Not Science Fiction: An Unknown Particle with Very High Energy Hit Earth
A cosmic ray detector comprising 507 ground-based scintillator stations, covering an extensive detection area of 700 square kilometers in Utah, USA. On May 27, 2023, scientists discovered a particle with a tremendous energy level of 244 EeV.
Astronomers discovered a cosmic particle with high energy (244 EeV) named ‘Amaterasu’.
A high-energy particle from space hit the Earth – it’s unclear where it came from or even exactly what it is. This might sound like something from science fiction, but it is a fact of scientific reality, as shown by the research of Japanese scientist Toshiro Fujiyai from Kyoto University.
Cosmic rays are energetically charged particles originating from within and outside our galaxy. Very high-energy cosmic rays are extremely rare.

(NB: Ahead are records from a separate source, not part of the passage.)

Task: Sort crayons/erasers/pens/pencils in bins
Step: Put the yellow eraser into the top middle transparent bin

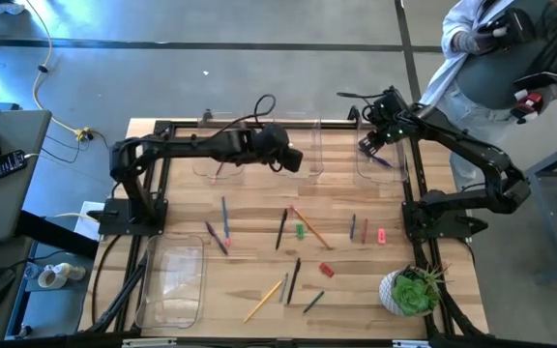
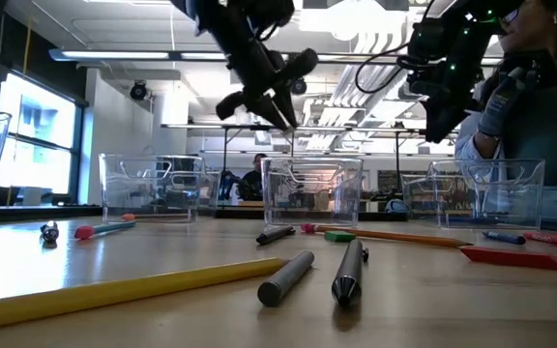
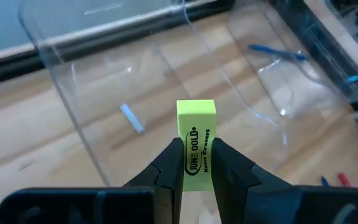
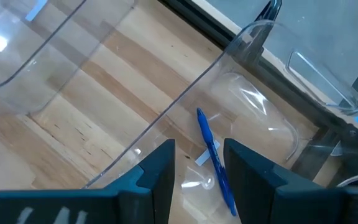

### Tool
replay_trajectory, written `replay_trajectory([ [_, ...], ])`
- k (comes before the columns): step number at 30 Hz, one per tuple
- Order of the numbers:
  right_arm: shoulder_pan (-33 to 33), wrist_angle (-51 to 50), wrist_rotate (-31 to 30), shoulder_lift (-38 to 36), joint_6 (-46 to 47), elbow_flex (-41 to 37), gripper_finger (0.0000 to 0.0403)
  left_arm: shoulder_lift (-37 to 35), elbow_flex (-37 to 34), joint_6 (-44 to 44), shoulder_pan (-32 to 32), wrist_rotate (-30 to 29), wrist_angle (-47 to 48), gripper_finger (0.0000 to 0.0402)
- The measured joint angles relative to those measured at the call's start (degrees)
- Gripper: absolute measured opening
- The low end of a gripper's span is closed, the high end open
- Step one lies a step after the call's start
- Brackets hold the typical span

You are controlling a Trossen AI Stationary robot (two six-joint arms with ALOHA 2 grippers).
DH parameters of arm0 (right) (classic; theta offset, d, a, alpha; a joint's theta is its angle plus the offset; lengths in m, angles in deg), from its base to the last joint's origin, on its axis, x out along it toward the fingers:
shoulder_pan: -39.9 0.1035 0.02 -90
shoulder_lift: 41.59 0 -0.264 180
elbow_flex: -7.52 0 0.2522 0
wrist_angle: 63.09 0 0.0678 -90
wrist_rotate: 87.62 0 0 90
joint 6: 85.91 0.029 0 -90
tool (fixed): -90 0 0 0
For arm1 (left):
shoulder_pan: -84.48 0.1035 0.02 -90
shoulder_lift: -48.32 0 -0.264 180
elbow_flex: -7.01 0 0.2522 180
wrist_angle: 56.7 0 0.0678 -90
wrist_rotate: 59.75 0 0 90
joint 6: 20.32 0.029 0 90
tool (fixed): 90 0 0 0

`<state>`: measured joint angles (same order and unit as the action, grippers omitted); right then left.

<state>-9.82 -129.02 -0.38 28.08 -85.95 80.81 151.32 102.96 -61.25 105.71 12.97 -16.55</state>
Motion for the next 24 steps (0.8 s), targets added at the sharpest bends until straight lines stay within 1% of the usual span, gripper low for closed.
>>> replay_trajectory([
  [10,0.0,1.1,0.0,0.0,-0.4,0.0,0.0130,5.2,0.0,-0.3,0.7,0.8,0.7,0.0053],
  [14,0.0,1.0,0.0,0.0,-0.4,0.0,0.0130,5.4,-0.1,-0.4,0.7,0.7,0.8,0.0057],
  [18,0.0,1.0,0.0,0.0,-0.4,0.0,0.0130,5.9,-0.1,-0.4,1.2,0.7,1.3,0.0072],
  [24,0.0,1.0,0.0,0.0,-0.4,0.0,0.0130,6.4,-0.1,-0.9,1.4,1.6,2.1,0.0107],
])
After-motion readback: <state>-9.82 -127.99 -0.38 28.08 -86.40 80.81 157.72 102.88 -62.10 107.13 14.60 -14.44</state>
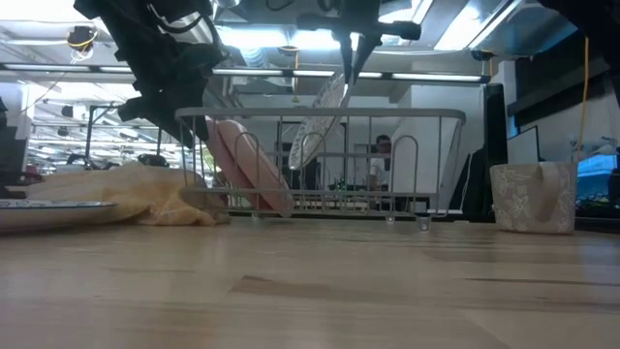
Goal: Sort dishes
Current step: Put the white patterned plate in the dish rack
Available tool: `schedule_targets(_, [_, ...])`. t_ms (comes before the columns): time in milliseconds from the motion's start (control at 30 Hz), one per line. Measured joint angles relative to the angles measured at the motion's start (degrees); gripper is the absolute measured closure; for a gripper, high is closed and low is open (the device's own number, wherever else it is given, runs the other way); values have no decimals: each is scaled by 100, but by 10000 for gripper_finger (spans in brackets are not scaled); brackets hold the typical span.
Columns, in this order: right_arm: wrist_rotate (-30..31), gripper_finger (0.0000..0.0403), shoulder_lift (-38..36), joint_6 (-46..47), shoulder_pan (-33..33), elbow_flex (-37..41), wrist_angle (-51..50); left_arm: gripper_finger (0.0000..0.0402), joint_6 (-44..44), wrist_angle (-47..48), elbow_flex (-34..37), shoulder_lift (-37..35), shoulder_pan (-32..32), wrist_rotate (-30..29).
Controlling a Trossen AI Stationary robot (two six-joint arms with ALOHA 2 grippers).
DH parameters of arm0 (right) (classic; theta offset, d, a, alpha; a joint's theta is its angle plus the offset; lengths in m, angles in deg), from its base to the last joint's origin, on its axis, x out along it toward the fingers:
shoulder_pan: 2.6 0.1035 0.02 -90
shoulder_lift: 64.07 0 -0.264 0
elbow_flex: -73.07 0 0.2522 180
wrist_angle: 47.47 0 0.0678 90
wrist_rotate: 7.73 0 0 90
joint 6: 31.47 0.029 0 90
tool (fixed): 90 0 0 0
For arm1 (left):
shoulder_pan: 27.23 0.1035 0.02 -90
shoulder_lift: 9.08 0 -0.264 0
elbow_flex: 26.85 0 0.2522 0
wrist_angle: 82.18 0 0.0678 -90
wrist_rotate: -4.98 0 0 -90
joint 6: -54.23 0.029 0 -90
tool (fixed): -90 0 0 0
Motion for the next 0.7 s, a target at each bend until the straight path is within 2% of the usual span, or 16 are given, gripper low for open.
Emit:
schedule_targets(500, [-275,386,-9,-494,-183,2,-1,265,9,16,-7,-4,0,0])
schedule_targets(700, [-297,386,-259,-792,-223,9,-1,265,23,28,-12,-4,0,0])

They can reach more than 10^18 electron volts, or one exa-electron volt (EeV), which is about a million times more than the most powerful accelerators ever built by humans have achieved.
Professor Fujiyai and an international team of scientists have been managing the telescope array experiment since 2008 in pursuit of such cosmic rays from space. This special cosmic ray detector includes 507 ground-based scintillator stations, covering an extensive detection area of 700 square kilometers in Utah, USA. On May 27, the scientists discovered a particle with an enormous energy level of 244 EeV.
“When I first discovered this ultra-high-energy cosmic ray, I thought there must be a mistake, because it showed an unprecedented level of energy over the past three decades,” shared Professor Fujiyai.
This energy level can be compared to the most energetic cosmic ray ever observed, called the ‘OMG Particle’, which had an estimated energy of 320 EeV when it was discovered in 1991.
Among the many possible names for the particle, Professor Fujiyai and his colleagues chose ‘Amaterasu’ (Amaterasu), after the sun goddess in Shinto belief who played an important role in the creation of Japan.
The Amaterasu particle is perhaps as mysterious as the Japanese goddess herself. Where did it come from? What exactly was it? These questions remain. It is hoped that the Amaterasu particle will pave the way to explaining the origin of cosmic rays.
“No promising astronomical object matching the direction from which the cosmic ray came was identified, raising possibilities of unknown astronomical phenomena and a new physical source beyond the standard model,” said Professor Fujiyai. “In the future, we are committed to continuing the telescope array experiment, starting with our ongoing upgraded experiment with four times the sensitivities, called TAx4, and the next-generation observatories, a more detailed investigation of the source of this very energetic particle.”